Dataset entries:
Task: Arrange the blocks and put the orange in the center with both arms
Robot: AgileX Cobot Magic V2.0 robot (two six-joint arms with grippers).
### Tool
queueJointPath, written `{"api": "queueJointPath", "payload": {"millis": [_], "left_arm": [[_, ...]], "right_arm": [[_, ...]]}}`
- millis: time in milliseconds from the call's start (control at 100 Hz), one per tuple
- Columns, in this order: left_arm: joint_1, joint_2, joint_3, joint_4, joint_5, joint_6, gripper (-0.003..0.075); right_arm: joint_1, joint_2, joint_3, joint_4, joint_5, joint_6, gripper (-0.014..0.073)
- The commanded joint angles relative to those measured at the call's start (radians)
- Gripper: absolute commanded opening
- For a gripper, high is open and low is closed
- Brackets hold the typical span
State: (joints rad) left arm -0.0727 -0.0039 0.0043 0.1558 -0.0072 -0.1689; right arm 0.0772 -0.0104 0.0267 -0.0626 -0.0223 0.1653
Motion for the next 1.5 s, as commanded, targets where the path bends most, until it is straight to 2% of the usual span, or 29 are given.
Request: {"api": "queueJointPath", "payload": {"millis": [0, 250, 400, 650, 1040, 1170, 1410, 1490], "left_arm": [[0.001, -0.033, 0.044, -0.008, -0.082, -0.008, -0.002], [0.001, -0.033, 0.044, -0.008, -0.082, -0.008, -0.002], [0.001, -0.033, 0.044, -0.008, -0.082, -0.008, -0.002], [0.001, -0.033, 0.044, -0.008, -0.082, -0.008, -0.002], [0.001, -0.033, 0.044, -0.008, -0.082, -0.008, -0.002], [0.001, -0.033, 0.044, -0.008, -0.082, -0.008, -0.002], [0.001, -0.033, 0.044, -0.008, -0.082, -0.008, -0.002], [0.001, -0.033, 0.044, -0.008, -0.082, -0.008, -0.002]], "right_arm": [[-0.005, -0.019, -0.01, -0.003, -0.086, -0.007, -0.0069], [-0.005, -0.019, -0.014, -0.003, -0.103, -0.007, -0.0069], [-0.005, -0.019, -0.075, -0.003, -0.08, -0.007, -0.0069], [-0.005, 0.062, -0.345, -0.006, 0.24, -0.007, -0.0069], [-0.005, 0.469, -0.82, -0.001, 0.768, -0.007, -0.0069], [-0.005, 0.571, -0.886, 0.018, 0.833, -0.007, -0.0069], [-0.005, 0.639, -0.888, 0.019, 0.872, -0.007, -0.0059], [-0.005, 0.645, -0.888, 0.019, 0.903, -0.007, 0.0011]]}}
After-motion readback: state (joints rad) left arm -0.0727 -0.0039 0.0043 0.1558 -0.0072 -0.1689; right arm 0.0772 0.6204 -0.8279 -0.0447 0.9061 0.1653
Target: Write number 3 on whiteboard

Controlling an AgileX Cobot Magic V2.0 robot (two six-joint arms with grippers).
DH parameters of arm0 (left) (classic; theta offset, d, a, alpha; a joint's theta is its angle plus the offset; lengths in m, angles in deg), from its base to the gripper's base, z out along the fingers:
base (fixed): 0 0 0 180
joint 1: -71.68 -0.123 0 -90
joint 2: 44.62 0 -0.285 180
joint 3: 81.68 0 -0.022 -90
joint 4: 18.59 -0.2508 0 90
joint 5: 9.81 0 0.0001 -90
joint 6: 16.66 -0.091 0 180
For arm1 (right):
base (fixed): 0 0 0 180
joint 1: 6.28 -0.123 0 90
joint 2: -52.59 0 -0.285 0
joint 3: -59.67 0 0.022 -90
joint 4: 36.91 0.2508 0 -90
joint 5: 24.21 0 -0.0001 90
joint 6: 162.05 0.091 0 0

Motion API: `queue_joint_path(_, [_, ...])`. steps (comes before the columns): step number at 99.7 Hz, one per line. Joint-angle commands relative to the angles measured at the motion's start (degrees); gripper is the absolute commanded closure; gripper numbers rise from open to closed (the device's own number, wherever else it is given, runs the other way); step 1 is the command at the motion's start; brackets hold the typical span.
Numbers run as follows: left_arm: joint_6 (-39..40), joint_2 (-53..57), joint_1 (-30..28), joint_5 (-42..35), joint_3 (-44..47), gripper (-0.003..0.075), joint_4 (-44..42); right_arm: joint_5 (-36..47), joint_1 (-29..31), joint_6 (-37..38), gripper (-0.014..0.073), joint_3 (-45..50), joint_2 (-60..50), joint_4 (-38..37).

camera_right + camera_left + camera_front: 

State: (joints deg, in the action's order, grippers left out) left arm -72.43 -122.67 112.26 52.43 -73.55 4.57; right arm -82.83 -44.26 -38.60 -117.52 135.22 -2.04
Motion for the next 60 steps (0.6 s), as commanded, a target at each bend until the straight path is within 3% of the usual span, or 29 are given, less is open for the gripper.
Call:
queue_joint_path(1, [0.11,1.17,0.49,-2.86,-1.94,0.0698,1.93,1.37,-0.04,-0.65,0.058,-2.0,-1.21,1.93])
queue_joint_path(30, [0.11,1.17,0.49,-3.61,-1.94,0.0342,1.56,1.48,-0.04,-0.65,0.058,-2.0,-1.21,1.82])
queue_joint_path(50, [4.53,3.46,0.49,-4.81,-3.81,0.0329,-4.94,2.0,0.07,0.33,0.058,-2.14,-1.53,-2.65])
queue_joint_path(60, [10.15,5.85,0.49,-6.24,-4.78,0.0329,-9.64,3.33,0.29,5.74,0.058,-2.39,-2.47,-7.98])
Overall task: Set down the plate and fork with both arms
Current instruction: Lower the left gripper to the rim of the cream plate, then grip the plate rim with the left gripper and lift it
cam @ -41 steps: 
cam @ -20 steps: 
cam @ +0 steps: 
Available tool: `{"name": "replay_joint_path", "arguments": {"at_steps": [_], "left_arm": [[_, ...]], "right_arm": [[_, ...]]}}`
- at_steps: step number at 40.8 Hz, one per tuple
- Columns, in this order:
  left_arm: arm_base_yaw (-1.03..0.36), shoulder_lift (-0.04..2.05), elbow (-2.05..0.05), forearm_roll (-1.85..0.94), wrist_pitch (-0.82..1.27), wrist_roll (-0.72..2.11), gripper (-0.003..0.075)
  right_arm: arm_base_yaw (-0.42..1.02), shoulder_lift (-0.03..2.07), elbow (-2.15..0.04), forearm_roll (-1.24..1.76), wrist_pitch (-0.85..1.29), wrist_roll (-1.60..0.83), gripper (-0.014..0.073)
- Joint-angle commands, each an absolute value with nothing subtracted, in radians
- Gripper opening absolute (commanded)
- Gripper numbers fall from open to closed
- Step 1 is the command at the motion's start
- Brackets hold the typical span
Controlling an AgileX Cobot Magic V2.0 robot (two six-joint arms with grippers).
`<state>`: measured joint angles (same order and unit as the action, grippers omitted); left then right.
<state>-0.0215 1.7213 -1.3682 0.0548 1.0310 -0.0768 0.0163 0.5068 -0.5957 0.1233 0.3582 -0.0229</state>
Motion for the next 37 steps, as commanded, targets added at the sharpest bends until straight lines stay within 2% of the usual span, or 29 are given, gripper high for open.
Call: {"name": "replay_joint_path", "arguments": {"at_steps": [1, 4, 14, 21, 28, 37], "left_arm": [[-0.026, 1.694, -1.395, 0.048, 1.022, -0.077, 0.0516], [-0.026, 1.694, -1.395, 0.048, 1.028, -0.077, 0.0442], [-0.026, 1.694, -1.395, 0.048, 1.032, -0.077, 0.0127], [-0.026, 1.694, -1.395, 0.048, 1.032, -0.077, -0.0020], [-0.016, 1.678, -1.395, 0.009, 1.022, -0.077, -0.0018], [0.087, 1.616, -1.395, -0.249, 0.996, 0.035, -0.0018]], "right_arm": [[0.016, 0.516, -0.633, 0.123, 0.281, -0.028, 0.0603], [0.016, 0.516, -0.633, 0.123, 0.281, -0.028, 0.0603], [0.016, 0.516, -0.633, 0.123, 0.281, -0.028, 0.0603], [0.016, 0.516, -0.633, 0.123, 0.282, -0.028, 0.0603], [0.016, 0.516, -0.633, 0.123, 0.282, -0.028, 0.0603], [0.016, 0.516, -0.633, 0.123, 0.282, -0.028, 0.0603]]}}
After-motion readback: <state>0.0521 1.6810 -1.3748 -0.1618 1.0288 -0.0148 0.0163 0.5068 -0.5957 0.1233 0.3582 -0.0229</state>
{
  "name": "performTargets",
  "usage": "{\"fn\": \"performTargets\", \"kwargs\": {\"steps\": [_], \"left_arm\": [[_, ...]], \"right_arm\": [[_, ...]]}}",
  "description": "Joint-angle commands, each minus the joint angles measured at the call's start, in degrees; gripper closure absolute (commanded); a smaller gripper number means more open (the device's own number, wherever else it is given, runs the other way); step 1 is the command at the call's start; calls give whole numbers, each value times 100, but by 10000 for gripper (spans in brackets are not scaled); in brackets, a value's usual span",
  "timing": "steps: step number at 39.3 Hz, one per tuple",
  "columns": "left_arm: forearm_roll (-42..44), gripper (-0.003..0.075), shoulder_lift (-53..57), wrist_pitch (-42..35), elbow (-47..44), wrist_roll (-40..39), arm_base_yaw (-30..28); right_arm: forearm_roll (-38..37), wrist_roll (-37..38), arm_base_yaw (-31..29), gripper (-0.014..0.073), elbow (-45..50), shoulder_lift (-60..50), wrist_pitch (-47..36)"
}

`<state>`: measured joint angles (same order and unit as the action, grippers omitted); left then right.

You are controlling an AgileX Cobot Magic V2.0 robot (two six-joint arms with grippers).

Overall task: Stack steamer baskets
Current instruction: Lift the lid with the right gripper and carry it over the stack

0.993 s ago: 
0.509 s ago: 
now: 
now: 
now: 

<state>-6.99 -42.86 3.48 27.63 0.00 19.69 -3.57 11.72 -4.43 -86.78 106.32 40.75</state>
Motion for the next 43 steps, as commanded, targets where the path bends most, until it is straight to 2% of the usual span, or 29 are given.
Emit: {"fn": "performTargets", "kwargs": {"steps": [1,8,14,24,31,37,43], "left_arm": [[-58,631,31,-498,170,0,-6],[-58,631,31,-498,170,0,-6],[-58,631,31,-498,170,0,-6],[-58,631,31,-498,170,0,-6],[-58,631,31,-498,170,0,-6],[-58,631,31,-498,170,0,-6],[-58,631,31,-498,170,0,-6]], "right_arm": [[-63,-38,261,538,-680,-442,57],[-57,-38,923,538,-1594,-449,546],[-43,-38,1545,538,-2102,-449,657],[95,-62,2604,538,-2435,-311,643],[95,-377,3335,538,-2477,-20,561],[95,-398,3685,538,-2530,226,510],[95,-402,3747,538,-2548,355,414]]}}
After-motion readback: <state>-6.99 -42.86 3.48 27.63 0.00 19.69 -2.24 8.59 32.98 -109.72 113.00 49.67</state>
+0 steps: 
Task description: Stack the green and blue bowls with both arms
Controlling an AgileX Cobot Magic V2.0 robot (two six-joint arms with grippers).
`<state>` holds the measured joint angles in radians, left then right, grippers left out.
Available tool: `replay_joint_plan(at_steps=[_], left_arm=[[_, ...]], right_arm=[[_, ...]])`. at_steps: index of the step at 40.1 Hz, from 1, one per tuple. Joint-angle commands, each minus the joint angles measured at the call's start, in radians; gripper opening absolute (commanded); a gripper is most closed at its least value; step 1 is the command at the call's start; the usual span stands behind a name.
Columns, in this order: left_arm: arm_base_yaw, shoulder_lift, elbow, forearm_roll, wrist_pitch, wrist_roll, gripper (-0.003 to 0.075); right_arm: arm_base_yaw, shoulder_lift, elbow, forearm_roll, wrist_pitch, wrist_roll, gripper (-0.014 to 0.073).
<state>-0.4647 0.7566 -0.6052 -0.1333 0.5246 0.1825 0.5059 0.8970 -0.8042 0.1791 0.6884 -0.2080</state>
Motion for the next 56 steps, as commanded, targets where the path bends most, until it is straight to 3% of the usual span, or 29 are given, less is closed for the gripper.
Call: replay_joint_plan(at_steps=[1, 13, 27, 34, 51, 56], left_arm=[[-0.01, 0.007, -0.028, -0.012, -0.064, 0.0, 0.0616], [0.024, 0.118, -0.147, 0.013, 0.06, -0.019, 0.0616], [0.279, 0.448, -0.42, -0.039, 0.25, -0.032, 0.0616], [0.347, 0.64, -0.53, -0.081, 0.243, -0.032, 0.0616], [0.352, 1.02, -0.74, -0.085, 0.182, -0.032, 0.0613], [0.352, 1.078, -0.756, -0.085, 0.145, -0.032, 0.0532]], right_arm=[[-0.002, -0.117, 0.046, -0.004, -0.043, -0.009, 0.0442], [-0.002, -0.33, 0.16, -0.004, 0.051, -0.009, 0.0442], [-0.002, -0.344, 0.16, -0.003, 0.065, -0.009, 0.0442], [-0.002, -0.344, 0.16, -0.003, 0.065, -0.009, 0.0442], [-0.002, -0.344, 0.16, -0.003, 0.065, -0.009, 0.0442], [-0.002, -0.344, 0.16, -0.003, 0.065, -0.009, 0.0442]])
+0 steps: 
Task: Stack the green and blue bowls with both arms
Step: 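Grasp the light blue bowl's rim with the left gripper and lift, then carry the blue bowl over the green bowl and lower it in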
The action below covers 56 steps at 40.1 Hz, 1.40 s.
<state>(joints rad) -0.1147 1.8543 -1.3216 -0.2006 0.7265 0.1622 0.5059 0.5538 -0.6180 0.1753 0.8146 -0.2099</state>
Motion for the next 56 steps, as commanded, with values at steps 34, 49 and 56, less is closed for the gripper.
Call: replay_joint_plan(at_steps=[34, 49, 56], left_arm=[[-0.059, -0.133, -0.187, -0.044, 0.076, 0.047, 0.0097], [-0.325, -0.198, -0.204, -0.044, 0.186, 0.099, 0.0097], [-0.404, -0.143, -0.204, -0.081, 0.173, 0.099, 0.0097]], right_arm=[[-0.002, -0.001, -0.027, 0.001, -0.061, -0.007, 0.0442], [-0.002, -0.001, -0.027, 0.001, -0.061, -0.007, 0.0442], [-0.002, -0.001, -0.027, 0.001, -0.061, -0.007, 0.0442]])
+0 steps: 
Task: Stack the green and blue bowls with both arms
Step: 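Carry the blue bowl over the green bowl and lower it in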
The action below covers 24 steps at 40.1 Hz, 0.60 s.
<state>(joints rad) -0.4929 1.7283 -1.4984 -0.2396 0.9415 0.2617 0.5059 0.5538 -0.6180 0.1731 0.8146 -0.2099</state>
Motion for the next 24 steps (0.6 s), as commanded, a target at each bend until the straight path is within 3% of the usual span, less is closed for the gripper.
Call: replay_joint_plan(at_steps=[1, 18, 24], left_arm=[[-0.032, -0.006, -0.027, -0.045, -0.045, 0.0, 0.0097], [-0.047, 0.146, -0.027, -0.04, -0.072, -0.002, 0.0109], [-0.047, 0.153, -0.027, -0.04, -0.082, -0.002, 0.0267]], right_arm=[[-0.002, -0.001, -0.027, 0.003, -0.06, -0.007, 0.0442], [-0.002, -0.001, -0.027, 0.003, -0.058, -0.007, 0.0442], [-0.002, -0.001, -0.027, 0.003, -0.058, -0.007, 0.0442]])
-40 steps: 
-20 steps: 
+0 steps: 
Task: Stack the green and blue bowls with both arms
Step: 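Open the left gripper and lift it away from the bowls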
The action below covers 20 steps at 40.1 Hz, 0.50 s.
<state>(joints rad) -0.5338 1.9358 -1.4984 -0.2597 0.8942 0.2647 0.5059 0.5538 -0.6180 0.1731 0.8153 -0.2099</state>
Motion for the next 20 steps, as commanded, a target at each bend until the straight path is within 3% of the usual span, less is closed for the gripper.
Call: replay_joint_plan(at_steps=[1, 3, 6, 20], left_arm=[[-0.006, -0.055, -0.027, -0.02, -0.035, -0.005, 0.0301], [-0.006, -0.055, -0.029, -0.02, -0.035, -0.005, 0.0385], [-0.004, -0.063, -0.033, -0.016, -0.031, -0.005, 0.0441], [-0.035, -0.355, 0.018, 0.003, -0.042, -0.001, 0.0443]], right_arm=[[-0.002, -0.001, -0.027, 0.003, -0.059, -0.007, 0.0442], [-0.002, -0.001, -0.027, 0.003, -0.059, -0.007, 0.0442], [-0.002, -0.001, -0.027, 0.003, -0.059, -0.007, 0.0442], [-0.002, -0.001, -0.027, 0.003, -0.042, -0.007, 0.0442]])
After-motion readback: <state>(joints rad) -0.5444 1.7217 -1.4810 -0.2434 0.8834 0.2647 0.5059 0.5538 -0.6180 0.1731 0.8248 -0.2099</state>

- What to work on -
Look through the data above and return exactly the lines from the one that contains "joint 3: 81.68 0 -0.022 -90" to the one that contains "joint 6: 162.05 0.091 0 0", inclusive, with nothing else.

- Solution for this problem -
joint 3: 81.68 0 -0.022 -90
joint 4: 18.59 -0.2508 0 90
joint 5: 9.81 0 0.0001 -90
joint 6: 16.66 -0.091 0 180
For arm1 (right):
base (fixed): 0 0 0 180
joint 1: 6.28 -0.123 0 90
joint 2: -52.59 0 -0.285 0
joint 3: -59.67 0 0.022 -90
joint 4: 36.91 0.2508 0 -90
joint 5: 24.21 0 -0.0001 90
joint 6: 162.05 0.091 0 0

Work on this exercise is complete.